(Exercise description) Within the listing below, how many lines include the string "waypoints"? Reply with only the number.

:: Supplied information ::

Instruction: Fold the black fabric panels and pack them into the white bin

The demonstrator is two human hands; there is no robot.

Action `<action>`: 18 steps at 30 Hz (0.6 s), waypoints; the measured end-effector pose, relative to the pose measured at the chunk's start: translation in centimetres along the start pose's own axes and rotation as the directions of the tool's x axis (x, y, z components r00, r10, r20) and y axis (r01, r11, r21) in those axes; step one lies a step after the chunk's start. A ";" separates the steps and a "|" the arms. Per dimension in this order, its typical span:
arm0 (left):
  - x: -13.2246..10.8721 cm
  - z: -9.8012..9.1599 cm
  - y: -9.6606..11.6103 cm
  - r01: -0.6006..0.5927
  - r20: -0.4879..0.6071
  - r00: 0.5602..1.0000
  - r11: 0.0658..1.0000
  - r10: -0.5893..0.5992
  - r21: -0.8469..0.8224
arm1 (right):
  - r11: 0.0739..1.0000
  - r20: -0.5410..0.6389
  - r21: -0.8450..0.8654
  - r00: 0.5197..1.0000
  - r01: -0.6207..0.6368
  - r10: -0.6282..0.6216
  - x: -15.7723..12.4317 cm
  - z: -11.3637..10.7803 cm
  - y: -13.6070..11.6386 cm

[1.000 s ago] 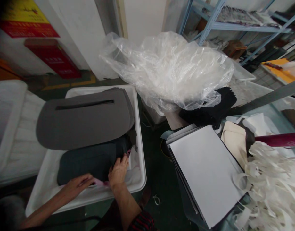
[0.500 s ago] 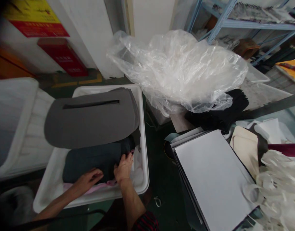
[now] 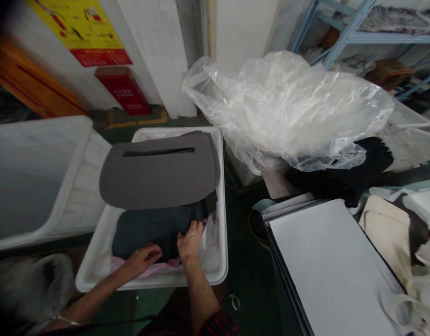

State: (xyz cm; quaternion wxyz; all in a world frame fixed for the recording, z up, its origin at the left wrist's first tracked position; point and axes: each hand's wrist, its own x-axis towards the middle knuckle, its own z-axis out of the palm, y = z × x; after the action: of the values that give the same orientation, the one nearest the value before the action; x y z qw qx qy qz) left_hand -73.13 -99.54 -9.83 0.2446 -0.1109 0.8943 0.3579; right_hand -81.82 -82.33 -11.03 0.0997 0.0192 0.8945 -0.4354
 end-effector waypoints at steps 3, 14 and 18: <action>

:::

(Your solution) 2